Hey. Hi. Hello.
It has been a hot minute, friends. My therapist and I have been discussing ‘self-worth’ recently. About finding mine, specifically. Nothing says quarter-life-crisis quite like therapist. Lol.
I often find my self-worth in writing. Purging my thoughts – helping myself and sharing my story. Maybe mine can assist someone else. So here I am. Funnily enough part of my trauma revolves around a blog. My blog, and my stepmother reading it. I called her a bitch, there’s no secret there. And that’s it. She obvi didn’t like that so I left. It is a mess, really. I’m sure it’ll pop up sometime here.
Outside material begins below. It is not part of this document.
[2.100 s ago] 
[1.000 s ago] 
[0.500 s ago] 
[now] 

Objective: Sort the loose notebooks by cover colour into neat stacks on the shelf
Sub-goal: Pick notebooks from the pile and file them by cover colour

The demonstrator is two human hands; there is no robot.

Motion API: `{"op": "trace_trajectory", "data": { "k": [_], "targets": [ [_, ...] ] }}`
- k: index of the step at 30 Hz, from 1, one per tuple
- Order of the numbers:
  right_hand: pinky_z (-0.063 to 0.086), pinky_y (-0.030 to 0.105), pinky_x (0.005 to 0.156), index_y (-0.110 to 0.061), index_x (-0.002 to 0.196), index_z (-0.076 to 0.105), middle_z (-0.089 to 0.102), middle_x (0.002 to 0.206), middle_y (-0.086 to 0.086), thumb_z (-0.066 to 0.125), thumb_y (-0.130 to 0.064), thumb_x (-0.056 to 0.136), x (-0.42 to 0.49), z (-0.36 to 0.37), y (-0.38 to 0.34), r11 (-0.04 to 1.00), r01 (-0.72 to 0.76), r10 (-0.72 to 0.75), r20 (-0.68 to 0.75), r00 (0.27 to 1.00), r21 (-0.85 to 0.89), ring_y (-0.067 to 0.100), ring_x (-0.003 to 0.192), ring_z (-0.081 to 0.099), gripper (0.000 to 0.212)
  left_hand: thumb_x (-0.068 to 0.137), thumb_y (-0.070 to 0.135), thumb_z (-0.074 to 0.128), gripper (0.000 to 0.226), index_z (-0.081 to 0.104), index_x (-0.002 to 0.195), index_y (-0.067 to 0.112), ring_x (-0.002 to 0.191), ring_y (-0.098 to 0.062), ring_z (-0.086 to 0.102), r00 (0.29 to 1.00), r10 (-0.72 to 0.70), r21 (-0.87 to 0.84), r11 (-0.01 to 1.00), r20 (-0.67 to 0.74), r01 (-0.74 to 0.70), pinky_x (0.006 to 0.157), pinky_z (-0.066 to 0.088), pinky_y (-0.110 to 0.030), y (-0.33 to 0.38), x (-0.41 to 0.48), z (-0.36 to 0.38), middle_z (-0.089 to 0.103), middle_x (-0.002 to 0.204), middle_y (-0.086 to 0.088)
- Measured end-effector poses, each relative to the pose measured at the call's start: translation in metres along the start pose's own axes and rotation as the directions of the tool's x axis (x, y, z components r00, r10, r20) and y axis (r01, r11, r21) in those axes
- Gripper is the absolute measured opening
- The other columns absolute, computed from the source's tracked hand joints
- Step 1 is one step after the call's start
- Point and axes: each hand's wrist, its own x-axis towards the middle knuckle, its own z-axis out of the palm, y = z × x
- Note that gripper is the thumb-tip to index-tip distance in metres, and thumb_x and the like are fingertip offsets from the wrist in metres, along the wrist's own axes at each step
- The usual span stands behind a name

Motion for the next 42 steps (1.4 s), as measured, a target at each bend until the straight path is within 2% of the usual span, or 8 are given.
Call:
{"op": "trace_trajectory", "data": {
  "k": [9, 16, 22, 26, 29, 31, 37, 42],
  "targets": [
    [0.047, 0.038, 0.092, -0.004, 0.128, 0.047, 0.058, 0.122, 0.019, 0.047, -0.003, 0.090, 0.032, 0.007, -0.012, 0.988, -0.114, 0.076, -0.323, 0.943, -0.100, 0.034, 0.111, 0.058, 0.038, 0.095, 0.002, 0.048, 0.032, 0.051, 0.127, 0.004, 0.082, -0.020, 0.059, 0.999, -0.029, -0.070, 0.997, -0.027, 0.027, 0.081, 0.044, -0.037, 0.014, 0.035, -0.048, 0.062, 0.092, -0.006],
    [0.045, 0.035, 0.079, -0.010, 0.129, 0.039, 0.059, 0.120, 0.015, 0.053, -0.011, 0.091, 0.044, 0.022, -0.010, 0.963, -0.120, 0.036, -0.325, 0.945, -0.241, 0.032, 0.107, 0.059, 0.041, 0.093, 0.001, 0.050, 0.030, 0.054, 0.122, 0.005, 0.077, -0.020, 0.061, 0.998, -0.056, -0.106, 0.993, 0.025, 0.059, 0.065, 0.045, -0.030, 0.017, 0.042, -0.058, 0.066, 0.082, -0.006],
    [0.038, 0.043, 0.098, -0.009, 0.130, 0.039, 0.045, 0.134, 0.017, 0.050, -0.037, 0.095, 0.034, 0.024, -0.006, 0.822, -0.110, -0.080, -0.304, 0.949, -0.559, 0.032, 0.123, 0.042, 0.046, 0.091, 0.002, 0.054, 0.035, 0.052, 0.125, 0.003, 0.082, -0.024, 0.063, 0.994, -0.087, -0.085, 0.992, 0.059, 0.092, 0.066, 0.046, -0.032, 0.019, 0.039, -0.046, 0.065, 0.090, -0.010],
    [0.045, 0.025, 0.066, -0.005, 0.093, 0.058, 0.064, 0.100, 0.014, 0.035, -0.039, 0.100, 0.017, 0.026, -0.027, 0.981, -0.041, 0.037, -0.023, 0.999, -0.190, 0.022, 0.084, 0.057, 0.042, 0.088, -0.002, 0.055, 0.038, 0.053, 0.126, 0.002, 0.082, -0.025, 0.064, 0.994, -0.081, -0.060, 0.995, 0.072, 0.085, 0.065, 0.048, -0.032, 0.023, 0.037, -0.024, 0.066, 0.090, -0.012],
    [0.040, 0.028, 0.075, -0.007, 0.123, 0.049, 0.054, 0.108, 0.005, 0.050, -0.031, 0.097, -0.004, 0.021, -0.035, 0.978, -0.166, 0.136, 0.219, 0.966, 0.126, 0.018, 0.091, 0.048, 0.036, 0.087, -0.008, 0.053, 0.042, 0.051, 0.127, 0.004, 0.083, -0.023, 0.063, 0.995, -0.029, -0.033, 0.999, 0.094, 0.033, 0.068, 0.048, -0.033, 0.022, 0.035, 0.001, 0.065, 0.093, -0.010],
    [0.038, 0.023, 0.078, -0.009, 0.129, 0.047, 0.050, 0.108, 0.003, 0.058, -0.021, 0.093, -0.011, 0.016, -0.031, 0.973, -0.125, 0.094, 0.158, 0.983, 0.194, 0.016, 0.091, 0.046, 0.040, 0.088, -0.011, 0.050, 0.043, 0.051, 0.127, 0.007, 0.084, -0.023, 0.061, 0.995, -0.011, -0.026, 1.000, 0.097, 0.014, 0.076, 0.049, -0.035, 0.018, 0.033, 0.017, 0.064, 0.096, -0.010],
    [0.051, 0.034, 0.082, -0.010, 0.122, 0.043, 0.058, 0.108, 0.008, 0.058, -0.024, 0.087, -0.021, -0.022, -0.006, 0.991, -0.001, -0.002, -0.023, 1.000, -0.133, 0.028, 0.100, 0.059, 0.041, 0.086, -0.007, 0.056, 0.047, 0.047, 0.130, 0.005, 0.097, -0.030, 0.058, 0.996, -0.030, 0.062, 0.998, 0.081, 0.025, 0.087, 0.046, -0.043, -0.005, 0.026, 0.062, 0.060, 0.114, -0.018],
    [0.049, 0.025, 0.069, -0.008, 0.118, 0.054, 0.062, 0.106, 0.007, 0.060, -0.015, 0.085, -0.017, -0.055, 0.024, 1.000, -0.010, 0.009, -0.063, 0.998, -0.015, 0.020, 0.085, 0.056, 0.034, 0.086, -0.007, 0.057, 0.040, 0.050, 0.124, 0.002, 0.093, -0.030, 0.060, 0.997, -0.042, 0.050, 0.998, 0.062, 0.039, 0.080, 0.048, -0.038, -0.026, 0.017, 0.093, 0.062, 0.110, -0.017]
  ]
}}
Boy, it is juicy. She’s a real treat.
Anyway.
My self-worth. I’m still fishing through my brain to figure it out, but I’ve at least started. It’s like trying to describe depression. It is different for everyone. And I feel quite strange placing ‘worth’ on a person. The word itself invokes thoughts of clinical transactions. The worth of Rose’s diamond to her was nothing – to a diamond know-it-all, likely thousands. Re: Titanic. Idk if it is a diamond. Ugly blue pendant necklace. Not my thing, but apparently worth a lot.
We get the point.
I don’t think ‘worth’ is the word I want to use to justify my existence. Because that is what I believe I am getting at by struggling with my self-worth, I think? Justifying my existence in life, more often within others’ lives. I’m definitely giving too many fucks about what people think of me, though. Measuring my success to others. Enjoying my easy-going solitary life when others are busy, busy, busy – and feeling bad about it. Feeling like I should always be doing more. Silly, I’m sure. But that’s how I am sometimes. It takes a lot of practice to remind myself that I am enough and my only job is to simply live. Thanks Alan Watts.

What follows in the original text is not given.